■ **What you need to do**:
Print, in exact form, the lines below from the one containing "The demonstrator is" through the one containing "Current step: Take", and omit all others.

■ **Given entries**:
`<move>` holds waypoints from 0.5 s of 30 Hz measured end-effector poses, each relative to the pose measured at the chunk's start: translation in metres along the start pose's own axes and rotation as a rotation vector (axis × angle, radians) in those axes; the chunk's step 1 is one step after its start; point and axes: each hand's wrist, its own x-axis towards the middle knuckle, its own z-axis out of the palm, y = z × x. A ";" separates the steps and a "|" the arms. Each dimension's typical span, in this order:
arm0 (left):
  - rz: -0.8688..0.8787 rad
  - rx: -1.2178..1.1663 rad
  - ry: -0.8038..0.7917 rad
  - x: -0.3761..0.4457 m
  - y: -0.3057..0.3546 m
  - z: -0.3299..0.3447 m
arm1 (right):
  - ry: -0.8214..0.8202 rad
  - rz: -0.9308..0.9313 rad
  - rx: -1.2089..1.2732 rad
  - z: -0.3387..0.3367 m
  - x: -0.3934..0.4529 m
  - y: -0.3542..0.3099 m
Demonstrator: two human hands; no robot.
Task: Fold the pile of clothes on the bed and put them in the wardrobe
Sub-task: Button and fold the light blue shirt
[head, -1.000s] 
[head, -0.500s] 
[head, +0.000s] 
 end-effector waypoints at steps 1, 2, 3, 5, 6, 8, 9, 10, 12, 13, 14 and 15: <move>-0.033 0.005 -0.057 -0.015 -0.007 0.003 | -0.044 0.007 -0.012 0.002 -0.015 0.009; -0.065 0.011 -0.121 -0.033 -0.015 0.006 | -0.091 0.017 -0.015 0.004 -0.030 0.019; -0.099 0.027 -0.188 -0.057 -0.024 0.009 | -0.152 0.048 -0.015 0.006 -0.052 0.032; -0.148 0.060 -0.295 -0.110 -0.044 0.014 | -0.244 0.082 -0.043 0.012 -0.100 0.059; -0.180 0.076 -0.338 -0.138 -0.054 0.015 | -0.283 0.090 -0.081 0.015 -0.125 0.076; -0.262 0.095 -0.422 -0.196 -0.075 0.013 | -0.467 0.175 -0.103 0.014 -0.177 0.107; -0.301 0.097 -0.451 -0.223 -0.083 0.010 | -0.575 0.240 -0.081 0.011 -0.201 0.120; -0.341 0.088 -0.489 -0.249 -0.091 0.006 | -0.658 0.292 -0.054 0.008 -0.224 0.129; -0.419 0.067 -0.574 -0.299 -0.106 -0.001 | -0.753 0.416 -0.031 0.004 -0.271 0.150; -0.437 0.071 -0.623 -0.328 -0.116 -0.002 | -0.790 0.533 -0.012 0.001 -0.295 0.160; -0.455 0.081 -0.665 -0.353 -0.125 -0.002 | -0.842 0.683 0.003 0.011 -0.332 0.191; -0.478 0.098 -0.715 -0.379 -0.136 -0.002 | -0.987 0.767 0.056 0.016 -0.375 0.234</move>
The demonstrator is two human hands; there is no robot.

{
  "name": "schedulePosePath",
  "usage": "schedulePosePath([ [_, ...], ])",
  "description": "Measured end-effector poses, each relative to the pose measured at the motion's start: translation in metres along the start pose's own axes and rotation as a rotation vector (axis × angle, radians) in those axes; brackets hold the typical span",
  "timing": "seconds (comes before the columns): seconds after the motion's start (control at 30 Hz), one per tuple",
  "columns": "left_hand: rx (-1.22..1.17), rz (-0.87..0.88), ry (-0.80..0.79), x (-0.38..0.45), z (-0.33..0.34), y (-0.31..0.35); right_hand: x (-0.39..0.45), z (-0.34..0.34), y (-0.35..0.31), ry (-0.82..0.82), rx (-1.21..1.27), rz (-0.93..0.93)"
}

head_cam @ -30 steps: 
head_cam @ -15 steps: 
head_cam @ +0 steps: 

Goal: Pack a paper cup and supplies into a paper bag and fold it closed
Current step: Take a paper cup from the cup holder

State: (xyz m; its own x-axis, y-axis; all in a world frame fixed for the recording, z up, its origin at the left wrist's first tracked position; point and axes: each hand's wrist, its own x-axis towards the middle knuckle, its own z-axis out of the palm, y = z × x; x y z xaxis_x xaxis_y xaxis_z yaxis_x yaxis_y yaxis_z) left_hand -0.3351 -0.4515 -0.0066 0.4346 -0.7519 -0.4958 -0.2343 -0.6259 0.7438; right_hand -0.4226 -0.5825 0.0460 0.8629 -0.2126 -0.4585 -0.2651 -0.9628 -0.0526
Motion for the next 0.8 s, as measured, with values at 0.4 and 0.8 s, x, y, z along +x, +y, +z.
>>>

■ **Solution to this problem**:
The demonstrator is two human hands; there is no robot.

{
  "name": "schedulePosePath",
  "usage": "schedulePosePath([ [_, ...], ])",
  "description": "Measured end-effector poses, each relative to the pose measured at the motion's start: translation in metres along the start pose's own axes and rotation as a rotation vector (axis × angle, radians) in those axes; brackets hold the typical span",
  "timing": "seconds (comes before the columns): seconds after the motion's start (control at 30 Hz), one per tuple",
  "columns": "left_hand: rx (-1.22..1.17), rz (-0.87..0.88), ry (-0.80..0.79), x (-0.38..0.45), z (-0.33..0.34), y (-0.31..0.35); right_hand: x (-0.39..0.45), z (-0.34..0.34), y (-0.35..0.31), ry (-0.82..0.82), rx (-1.21..1.27), rz (-0.93..0.93)"
}

head_cam @ -30 steps: 
head_cam @ -15 steps: 
head_cam @ +0 steps: 

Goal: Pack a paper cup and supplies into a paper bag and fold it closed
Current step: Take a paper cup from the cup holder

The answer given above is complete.